Доктор Сунь похлопывал меня по «больной» щеке, он выглядел довольным собой, а потом его ассистент провожал меня с матерью до дверей, туда, где моя мать заранее успевала положить несколько красных банкнот в большую зеленую фарфоровую чашу, до краев наполненную деньгами.
Однажды доктор Сунь исчез, клиника закрылась, и я так и не узнал почему, но это было так, словно моему механизму выживания резко перекрыли кислород. Мать сказала мне, что сеансы закончились и теперь нам придется справляться своими силами. Так что мне ничего не оставалось, как продолжать работу самому. Большим и указательным пальцами под носом, под подбородком, за ухом – постепенно я привык ежедневно себя массировать. В Китае союз «голова – сердце – тело» сродни понятию Троицы у католиков.

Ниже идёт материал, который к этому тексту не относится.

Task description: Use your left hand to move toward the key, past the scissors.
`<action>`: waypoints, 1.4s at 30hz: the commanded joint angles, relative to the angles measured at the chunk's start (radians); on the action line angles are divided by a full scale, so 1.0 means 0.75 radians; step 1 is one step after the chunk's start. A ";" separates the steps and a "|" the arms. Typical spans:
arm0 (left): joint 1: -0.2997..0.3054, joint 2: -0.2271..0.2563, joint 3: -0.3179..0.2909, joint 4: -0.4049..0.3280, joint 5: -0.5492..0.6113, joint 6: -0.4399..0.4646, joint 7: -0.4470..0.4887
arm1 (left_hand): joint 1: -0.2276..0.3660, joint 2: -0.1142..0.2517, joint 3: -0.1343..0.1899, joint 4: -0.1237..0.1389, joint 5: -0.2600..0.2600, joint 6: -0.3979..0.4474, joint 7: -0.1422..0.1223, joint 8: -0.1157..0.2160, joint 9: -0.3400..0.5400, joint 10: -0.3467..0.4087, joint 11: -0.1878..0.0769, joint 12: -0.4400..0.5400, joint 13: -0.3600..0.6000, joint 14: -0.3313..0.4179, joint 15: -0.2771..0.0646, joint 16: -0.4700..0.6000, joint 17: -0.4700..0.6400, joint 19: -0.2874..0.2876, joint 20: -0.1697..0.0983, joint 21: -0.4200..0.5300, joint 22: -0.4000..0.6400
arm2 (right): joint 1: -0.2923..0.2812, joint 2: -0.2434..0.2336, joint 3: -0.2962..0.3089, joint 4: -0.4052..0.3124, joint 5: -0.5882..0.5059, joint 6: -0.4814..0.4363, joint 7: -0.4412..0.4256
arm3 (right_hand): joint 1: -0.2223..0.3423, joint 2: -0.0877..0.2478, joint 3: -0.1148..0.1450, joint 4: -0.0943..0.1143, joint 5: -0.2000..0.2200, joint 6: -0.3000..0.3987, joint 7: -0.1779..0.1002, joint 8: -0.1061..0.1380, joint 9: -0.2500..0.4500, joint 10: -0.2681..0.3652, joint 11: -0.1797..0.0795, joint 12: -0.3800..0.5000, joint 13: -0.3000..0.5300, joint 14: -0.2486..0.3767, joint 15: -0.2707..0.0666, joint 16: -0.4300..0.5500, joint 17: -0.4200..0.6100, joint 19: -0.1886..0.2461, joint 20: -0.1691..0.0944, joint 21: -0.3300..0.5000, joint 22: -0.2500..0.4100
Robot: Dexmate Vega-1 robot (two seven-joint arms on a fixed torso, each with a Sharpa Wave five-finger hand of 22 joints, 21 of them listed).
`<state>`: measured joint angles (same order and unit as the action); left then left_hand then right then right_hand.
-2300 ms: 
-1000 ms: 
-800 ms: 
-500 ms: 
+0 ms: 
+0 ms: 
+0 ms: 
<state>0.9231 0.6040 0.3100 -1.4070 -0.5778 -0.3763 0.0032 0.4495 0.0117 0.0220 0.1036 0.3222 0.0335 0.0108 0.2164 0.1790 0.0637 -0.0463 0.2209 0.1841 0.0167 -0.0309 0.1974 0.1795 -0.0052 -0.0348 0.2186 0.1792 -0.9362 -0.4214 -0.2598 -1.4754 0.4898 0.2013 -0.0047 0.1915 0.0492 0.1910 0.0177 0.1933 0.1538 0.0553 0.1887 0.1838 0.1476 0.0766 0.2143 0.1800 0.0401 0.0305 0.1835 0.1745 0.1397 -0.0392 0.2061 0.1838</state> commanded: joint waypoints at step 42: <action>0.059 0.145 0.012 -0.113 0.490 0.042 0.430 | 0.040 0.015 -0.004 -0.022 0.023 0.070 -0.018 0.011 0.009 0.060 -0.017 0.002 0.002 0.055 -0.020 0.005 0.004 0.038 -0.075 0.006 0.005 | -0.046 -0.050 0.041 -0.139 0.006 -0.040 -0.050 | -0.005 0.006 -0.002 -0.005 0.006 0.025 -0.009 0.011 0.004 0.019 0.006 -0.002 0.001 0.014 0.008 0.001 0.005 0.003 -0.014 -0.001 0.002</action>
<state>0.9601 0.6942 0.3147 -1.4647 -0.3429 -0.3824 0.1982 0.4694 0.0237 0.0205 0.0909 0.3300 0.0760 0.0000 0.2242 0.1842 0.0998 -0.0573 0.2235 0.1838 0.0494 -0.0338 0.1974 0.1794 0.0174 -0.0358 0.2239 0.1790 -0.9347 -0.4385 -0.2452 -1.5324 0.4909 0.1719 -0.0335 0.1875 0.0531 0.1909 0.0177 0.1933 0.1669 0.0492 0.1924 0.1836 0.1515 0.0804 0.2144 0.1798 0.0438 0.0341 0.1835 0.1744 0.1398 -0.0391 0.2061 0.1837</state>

Никто толком не знает, как сообщаются эти священные сосуды, но все это чувствуют.
Однажды я вслух спросил, кем стану, когда вырасту, – мне было десять лет, я только что доел бульон с вермишелью, пробило шесть часов вечера, – и тогда дедушка вышел из прострации и сказал, встав за моим стулом: «Ни к чему спрашивать себя, кто ты или кем станешь, ты выдумываешь идеи, а это просто миражи в твоей пустыне; иди, наблюдай, шевелись! Ты должен чувствовать только одну вещь, она здесь, она в твоих глазах, но также и в том, что ты выберешь видеть, она предрасполагает нас все вынести и все понять, она впереди, и нам надо только следовать за ней, она – союз земли и неба. Эта действительность столь же материальна, сколь и духовна, это энергия, преображающаяся в надежду, и поэтому следует молчать».
Как это рискованно – писать автопортрет и желать рассказать о своей жизни! Почему же я так хочу это сделать – я, унаследовавший уважение к молчанию и культ скромности? Наверное, чтобы позволить вам поверить в чудеса или в то, что в моей культуре называется юань фэнь – предначертанная встреча, угодная небесам. Не где-нибудь, а в Париже произошла «та самая встреча», когда что-то или кто-то зовет вас и вы, отвечая ему, слышите собственный крик, тот, что сдерживаете в горле с самого начала, как воду в шлюзе, но он выдает вас в вашей манере держаться или ходить.
В Париже и я стал тем самым, кого всегда слышал в себе в мои спокойные ночи. Мой внутренний призрак улыбнулся мне, лицо расслабилось, как тело на пляже, и я словно танцевал с волнами под защитой предвечернего солнца. В Париже что-то во мне смягчилось; и, по мере того как я пробирался сквозь жилистую мускулатуру улочек, я вынырнул, как пловец, из ледяной глубины к тому сладостному восприятию себя, что было дано мне сюрпризом.